**About this exercise:**
Find the line that holds "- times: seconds", then repeat it and each line below it word for word through the end of the listing, leaving out pictures.

**The data:**
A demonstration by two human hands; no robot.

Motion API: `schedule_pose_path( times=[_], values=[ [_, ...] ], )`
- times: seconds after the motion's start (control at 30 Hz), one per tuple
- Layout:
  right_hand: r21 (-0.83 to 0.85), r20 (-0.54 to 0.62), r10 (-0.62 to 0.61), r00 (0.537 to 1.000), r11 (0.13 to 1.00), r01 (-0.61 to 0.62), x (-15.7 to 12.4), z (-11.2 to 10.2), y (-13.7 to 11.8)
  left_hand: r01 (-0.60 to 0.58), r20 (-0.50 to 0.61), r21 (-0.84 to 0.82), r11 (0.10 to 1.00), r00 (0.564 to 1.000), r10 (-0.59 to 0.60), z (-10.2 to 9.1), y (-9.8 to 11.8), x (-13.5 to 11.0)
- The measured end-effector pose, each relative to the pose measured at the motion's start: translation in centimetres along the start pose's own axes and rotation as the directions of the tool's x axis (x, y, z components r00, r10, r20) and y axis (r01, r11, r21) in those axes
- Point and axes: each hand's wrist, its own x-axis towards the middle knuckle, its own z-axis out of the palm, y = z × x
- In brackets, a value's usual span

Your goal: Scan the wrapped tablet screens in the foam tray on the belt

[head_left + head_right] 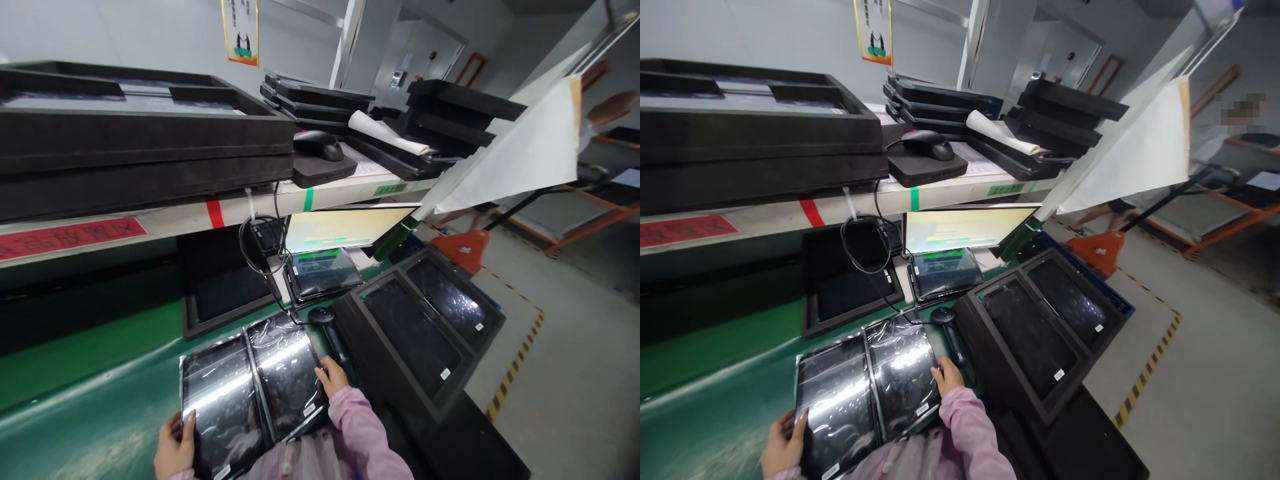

**Solution to the exercise:**
- times: seconds after the motion's start (control at 30 Hz), one per tuple
- Layout:
  right_hand: r21 (-0.83 to 0.85), r20 (-0.54 to 0.62), r10 (-0.62 to 0.61), r00 (0.537 to 1.000), r11 (0.13 to 1.00), r01 (-0.61 to 0.62), x (-15.7 to 12.4), z (-11.2 to 10.2), y (-13.7 to 11.8)
  left_hand: r01 (-0.60 to 0.58), r20 (-0.50 to 0.61), r21 (-0.84 to 0.82), r11 (0.10 to 1.00), r00 (0.564 to 1.000), r10 (-0.59 to 0.60), z (-10.2 to 9.1), y (-9.8 to 11.8), x (-13.5 to 11.0)
- The measured end-effector pose, each relative to the pose measured at the motion's start: translation in centimetres along the start pose's own axes and rotation as the directions of the tool's x axis (x, y, z components r00, r10, r20) and y axis (r01, r11, r21) in those axes
- Point and axes: each hand's wrist, its own x-axis towards the middle knuckle, its own z-axis out of the palm, y = z × x
- In brackets, a value's usual span

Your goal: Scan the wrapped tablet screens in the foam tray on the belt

[head_left + head_right] 

Here the answer is complete.